All the way to zero 

Speaking of ZERO, The Kids’ Cancer Project’s initial $200,000 grant to the project in 2015 has made it one of the largest precision medicine programs in the world.  

Australia’s first-ever precision medicine program, ZERO Childhood Cancer was created to ensure every Australian child with cancer could access innovative and potentially life-saving treatment via clinical trial. The Kids’ Cancer Project’s initial grant made initial pilot studies possible, which allowed ZERO to demonstrate its capabilities to larger funding bodies.  

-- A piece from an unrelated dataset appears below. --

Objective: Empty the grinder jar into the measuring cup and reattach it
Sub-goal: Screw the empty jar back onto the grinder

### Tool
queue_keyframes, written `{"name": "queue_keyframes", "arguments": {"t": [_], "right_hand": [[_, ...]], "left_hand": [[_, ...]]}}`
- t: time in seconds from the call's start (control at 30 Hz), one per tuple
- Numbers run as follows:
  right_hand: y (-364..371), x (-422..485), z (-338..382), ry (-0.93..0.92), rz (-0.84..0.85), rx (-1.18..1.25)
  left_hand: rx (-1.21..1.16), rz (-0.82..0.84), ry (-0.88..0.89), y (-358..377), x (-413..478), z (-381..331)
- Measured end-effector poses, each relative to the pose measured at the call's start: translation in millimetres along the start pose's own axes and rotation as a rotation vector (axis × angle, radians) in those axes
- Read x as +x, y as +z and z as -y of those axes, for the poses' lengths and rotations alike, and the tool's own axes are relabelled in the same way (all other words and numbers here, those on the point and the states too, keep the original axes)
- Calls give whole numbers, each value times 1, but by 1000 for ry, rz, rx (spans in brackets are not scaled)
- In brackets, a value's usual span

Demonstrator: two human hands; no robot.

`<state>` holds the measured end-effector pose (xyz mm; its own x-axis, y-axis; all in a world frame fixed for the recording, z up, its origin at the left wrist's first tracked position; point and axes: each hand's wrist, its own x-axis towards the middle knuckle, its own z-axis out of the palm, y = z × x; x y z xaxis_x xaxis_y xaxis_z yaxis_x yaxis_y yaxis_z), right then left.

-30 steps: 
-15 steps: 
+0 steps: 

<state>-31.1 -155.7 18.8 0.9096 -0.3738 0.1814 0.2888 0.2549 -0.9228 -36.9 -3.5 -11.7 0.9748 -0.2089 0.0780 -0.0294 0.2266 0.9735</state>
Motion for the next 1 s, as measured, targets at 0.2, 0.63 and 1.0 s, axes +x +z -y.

Without it, what followed may not have come to pass. 

Following those studies in 2015, a three-year national trial was set up in 2017 for children from ages 0-21 diagnosed high risk, rare and relapsed cancers and a chance of 30% survival or less 

Within the trial, 32% of children received the recommended treatment, and a third of those saw their tumours shrink, with some even fully regressing! In a further 40% of patients, the tumour stopped growing and remained stable. These remarkable results led to a $67 million investment from the Morrison Government, outlining why our initial outlay was so important. Another $112 million was tipped in by the Albanese Government in 2025 to include adolescents and young adults.  

The Minderoo Foundation has also contributed to ZERO, to the tune of $17.2 million, which includes cash for clinical trials and funds to support expansion both in the hospitals and for digital data platforms. The investment will see ZERO expanded to include researchers across all paediatric oncology centres around Australia. It will also ensure young people aged 19-25 will be able to be enrolled in the program, supporting an additional 300 young Australians with cancer each year. 

ZERO involves both CCI and the Kids Cancer Centre at Sydney Children’s Hospital, Randwick, plus all nine of Australia’s children’s hospitals together with 22 national and international research partners. According to CCI, ZERO is generating an incredible wealth of research data to the understanding of childhood cancer in the form of tumour analysis, which is driving research into new treatments and strategies. 

The next stage of ZERO will work towards implementing these findings into clinical practice, with designs on ensuring it becomes standard of care for paediatric cancer patients the world over.